→ **Problem details**
Output exactly the lines from the one containing "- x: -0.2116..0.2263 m" to the last line of the material, inclusive, and nothing more.

→ **Dataset extract**

========================================

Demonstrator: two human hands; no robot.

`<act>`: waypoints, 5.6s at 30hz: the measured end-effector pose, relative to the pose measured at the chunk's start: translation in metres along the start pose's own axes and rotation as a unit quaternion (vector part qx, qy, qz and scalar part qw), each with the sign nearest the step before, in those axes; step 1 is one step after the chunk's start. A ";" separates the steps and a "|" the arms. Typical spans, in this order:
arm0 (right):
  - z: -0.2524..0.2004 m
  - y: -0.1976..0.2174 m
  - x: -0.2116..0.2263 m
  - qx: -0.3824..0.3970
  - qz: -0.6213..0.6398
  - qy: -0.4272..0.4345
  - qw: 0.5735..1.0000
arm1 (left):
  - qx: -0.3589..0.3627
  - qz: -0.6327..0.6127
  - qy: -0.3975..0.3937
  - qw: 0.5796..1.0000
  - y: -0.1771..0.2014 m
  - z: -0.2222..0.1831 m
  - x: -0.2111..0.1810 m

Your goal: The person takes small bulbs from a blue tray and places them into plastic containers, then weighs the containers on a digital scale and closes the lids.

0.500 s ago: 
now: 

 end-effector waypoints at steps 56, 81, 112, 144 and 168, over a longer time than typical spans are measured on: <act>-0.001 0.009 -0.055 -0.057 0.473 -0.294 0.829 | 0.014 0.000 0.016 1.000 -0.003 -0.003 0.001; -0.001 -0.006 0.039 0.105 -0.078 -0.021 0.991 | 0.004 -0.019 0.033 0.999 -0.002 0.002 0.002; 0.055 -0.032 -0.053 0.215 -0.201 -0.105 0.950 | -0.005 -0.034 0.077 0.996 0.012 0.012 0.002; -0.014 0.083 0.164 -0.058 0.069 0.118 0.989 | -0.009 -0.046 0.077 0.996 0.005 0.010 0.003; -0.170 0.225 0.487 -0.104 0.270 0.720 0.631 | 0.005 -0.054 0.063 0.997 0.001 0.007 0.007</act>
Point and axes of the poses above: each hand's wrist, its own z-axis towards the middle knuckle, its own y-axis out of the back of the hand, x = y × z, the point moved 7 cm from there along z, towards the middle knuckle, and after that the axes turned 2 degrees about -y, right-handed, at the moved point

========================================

→ **Response box**
  - x: -0.2116..0.2263 m
  - qx: -0.3824..0.3970
  - qz: -0.6213..0.6398
  - qy: -0.4272..0.4345
  - qw: 0.5735..1.0000
arm1 (left):
  - qx: -0.3589..0.3627
  - qz: -0.6327..0.6127
  - qy: -0.3975..0.3937
  - qw: 0.5796..1.0000
  - y: -0.1771..0.2014 m
  - z: -0.2222..0.1831 m
  - x: -0.2111..0.1810 m

Your goal: The person takes small bulbs from a blue tray and places them into plastic containers, then weighs the containers on a digital scale and closes the lids.

0.500 s ago: 
now: 

 end-effector waypoints at steps 56, 81, 112, 144 and 168, over a longer time than typical spans are measured on: <act>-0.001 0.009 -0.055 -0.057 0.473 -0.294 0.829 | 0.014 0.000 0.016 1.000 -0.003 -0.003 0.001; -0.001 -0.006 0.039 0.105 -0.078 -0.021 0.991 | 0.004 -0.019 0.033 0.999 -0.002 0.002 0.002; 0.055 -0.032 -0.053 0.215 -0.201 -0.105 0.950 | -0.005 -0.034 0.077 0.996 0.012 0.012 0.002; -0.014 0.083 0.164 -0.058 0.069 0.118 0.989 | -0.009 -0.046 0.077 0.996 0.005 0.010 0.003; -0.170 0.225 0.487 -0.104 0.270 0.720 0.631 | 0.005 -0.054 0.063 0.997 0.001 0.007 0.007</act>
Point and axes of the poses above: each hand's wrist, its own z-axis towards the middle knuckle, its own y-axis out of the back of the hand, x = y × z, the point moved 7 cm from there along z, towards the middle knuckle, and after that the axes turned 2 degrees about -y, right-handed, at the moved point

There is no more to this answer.